Overparameterization and generalization error: weighted trigonometric interpolation

TL;DR

This paper investigates how overparameterization and smoothness influence generalization error in linear models, revealing that weighted trigonometric interpolation can improve generalization in overparameterized settings.

Contribution

It provides exact formulas for generalization error in a Fourier series model and demonstrates how bias towards smooth interpolants benefits overparameterized learning.

Findings

Weighted trigonometric interpolation reduces generalization error in overparameterized regimes.

Exact expressions for generalization error in Fourier coefficient estimation.

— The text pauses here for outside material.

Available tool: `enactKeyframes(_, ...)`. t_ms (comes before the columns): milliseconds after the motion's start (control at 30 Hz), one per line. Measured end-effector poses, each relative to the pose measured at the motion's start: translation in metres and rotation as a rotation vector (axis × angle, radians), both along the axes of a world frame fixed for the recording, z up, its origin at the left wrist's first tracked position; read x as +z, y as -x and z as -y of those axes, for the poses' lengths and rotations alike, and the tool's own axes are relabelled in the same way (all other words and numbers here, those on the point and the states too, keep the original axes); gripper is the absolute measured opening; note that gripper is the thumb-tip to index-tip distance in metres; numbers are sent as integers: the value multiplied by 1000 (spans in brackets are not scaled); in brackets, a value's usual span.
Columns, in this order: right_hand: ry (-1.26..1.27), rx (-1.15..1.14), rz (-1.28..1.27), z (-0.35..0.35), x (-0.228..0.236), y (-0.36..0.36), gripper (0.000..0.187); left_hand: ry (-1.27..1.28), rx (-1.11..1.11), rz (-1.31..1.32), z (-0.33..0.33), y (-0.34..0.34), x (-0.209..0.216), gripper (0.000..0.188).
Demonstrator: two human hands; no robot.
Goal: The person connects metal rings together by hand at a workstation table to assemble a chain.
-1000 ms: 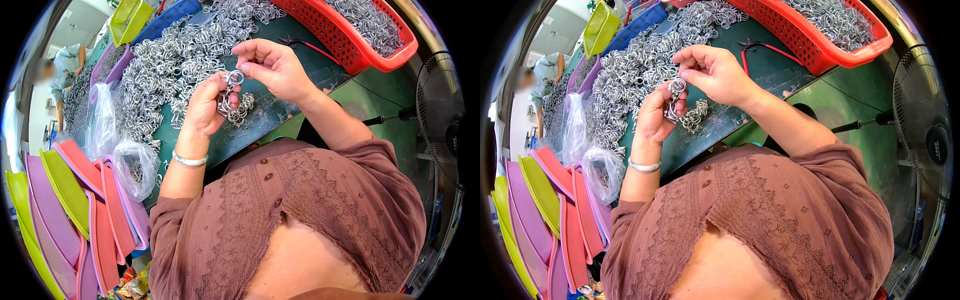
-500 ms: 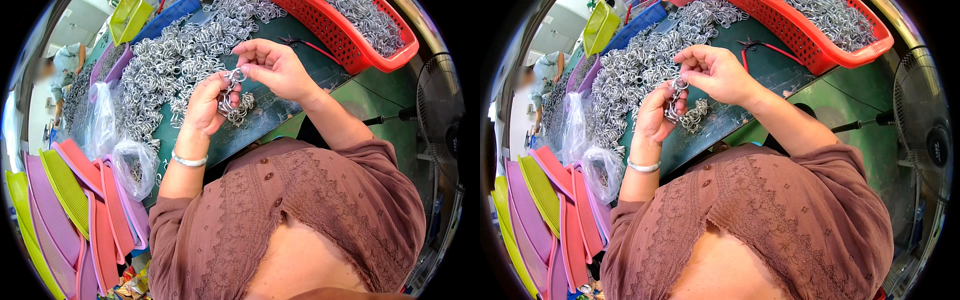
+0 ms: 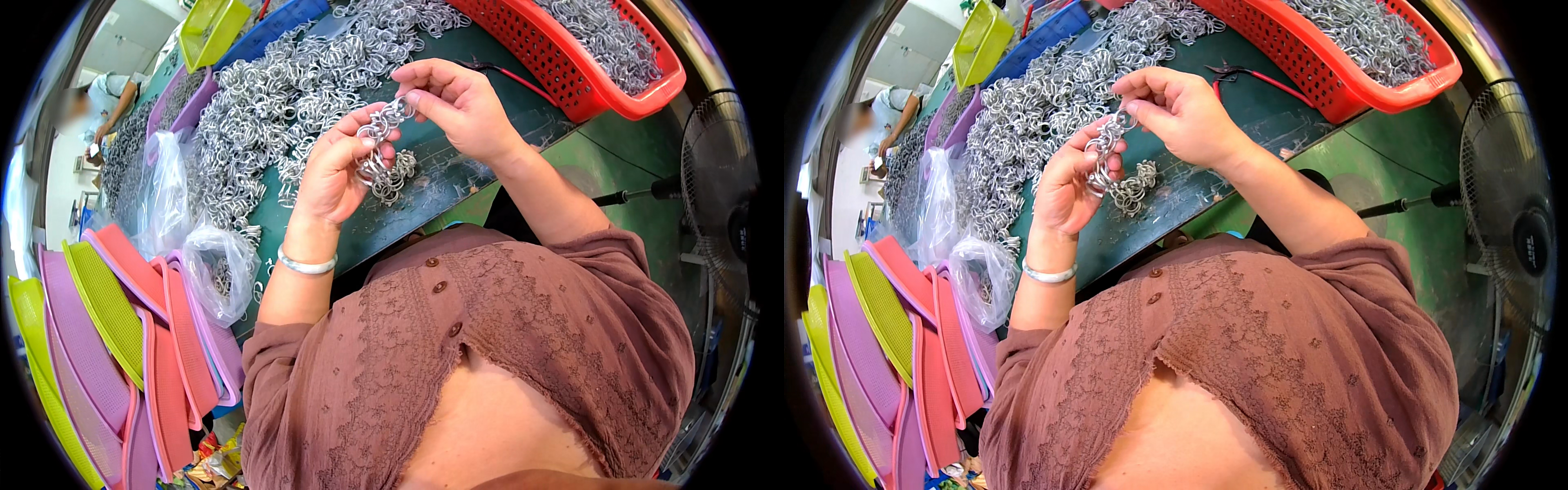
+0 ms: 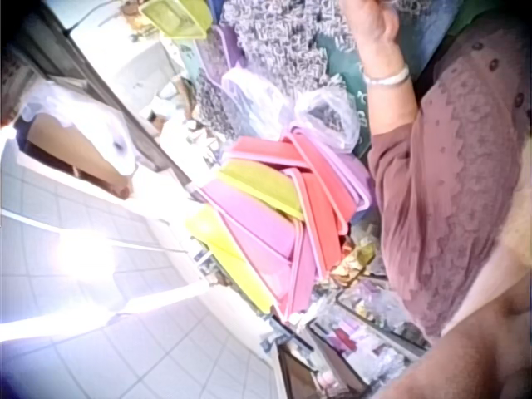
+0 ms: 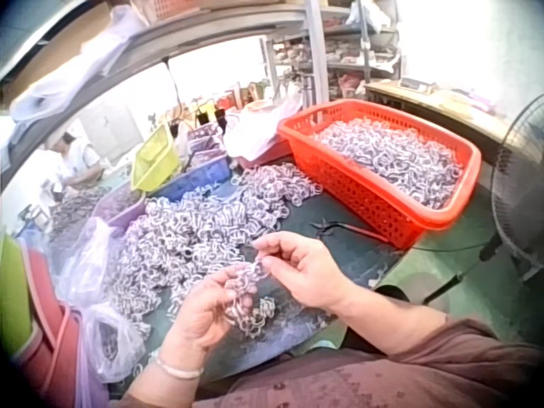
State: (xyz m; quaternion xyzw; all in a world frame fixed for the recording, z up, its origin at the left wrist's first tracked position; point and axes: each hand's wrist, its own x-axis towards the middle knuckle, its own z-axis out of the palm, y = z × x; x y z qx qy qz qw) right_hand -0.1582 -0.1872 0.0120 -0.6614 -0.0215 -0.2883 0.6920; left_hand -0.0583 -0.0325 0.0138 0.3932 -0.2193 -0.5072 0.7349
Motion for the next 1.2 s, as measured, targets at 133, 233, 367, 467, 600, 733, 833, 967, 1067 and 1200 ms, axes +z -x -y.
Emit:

Overparameterization can be advantageous for smoothness-based generalization.

Abstract

Motivated by surprisingly good generalization properties of learned deep neural networks in overparameterized scenarios and by the related double descent phenomenon, this paper analyzes the relation between smoothness and low generalization error in an overparameterized linear learning problem. We study a random Fourier series model, where the task is to estimate the unknown Fourier coefficients from equidistant samples. We derive exact expressions for the generalization error of both plain and weighted least squares estimators. We show precisely how a bias towards smooth interpolants, in the form of weighted trigonometric interpolation, can lead to smaller generalization error in the overparameterized regime compared to the underparameterized regime. This provides insight into the power of overparameterization, which is common in modern machine learning.